Dr. Savolainen said wolves probably domesticated themselves when they began
scavenging around the garbage dumps at the first human settlements, a theory
advocated by Ray Coppinger, a dog biologist at Hampshire College in
Massachusetts. As the wolves became tamer, they would have been captured and
bred. Given local traditions, Dr. Savolainen suggests, the wolves may have been
bred for the table.
Thus, dogs may have thus insinuated themselves into human life by means of
garbage and dog meat, but they quickly assumed less demeaning roles. Once
domesticated, they rapidly spread west from the eastern end of the Eurasian
continent.
Most people do not eat dogs, so they must have spread so quickly for other
reasons, perhaps because of their use as guard dogs or in pulling sleds, Dr.
Savolainen said.
His report was written with Jun-Feng Pang of the Kunming Institute of Zoology in
China, who analyzed the DNA of the many Chinese dogs in the study. It was
published last week in the journal Molecular Biology and Evolution.
In 2002, Dr. Savolainen wrote that dogs had been domesticated from wolves in
East Asia, a conclusion that was challenged last month by a team at Cornell
University. The Cornell team said genetic diversity was as high in African
village dogs as in those in China.
Dr. Savolainen disputed the Cornell calculation in his new report, contending
that diversity was, in fact, higher in Chinese dogs.

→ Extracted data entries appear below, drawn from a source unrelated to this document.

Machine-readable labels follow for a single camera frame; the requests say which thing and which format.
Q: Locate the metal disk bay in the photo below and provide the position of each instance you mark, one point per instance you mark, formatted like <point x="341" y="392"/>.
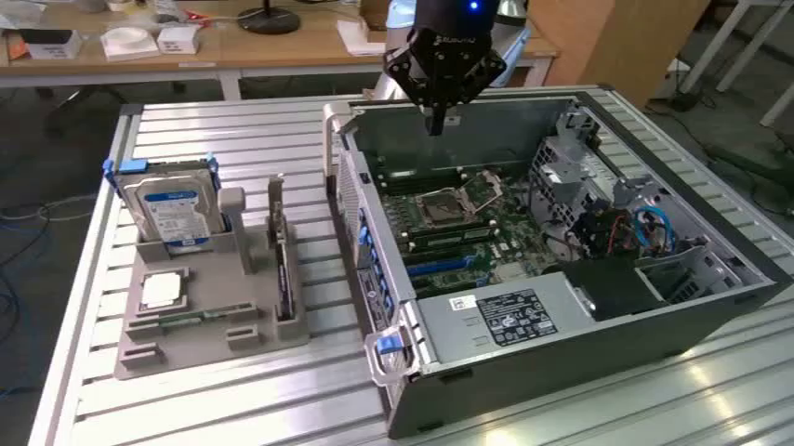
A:
<point x="708" y="274"/>

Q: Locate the grey parts rack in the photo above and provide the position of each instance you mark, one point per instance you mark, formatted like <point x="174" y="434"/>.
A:
<point x="249" y="334"/>

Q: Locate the white box with black top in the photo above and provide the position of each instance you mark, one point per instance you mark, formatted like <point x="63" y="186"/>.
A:
<point x="53" y="44"/>

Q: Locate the wooden desk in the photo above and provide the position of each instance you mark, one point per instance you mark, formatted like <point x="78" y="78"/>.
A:
<point x="279" y="51"/>

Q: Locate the black open PC case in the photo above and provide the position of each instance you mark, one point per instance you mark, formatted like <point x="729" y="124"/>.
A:
<point x="558" y="371"/>

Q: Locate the black lamp base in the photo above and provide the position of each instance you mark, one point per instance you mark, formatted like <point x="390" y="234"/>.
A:
<point x="269" y="22"/>

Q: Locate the black floor stand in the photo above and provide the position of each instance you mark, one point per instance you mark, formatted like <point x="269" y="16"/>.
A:
<point x="753" y="160"/>

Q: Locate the white labelled box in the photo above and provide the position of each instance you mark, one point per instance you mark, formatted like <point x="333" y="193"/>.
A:
<point x="178" y="41"/>

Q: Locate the black chair base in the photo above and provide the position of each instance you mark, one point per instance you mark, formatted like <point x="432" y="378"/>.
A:
<point x="81" y="100"/>

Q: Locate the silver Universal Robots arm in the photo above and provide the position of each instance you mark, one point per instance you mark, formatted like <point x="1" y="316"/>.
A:
<point x="393" y="83"/>

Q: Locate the black plastic shroud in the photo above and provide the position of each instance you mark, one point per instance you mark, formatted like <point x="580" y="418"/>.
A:
<point x="614" y="290"/>

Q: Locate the CPU socket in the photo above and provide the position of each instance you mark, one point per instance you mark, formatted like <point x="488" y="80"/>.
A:
<point x="444" y="209"/>

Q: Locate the grey power supply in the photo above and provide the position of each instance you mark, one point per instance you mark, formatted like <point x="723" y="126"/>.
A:
<point x="460" y="334"/>

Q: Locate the blue plastic disk carrier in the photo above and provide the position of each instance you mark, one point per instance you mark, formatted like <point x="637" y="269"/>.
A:
<point x="134" y="166"/>

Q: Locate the silver CPU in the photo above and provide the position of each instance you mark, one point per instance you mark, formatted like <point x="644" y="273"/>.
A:
<point x="163" y="292"/>

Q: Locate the hard disk with blue label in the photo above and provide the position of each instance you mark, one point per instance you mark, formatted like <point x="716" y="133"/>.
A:
<point x="177" y="209"/>

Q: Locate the black installed RAM stick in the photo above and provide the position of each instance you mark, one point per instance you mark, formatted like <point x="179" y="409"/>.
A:
<point x="462" y="239"/>
<point x="444" y="230"/>

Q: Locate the metal socket cover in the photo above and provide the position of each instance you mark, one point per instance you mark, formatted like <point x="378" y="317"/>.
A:
<point x="482" y="190"/>

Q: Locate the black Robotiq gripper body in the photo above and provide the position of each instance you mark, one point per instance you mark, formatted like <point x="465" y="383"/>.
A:
<point x="453" y="42"/>

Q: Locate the blue expansion slot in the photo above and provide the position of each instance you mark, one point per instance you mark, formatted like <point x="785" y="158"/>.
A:
<point x="437" y="266"/>

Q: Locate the wooden cabinet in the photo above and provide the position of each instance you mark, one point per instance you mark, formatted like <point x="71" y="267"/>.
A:
<point x="621" y="46"/>

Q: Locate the white paper stack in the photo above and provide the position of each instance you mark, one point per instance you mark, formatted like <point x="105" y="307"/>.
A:
<point x="364" y="39"/>

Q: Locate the brown cardboard box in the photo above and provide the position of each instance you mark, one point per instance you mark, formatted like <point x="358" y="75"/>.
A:
<point x="373" y="14"/>

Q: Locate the grey cup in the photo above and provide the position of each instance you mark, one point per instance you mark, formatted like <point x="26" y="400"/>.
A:
<point x="91" y="5"/>

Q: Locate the white table frame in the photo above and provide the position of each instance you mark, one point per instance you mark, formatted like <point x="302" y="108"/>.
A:
<point x="753" y="42"/>

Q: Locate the green RAM stick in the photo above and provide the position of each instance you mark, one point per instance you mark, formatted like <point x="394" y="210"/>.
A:
<point x="186" y="318"/>

Adam Boyko, a member of the Cornell team, said that Dr. Savolainen’s team had
now built a plausible hypothesis from detailed genetic data but that other
explanations might still be possible, including that dogs had been domesticated
at a second site, outside China, and had spread everywhere but China.
Stephen O’Brien, an expert on the genetics of domestication at the National
Cancer Institute, said Dr. Savolainen’s argument for a single domestication
event in southern China was “a pretty good conclusion” but one that could be
strengthened by a more thorough sampling of wolves throughout the world.
A team of American researchers is examining the genetics of dogs and wolves with
a so-called dog chip, a device that is programmed to recognize thousands of
different sites on the dog and wolf genome, not just the mitochondrial DNA
studied by Dr. Savolainen. The data have not yet been published, but some of it
“doesn’t agree completely” with an East Asian origin of dogs, Dr. O’Brien said.
The disputes about the origins of dogs arise because researchers are just
cutting their teeth on what Dr. O’Brien called “genomic archaeology.”
“It’s a brand new field,” he said. “We’re just learning how to do it.”
Domestication of the dog and other animals is both of intrinsic interest and of
relevance to the human past. “Domestication was really the lever by which
civilization was able to organize into communities larger than those of foraging
families,” Dr. O’Brien said.
Dogs were evidently so useful to early people that they spread like wildfire. On
the basis of current evidence, they were the first species to be domesticated.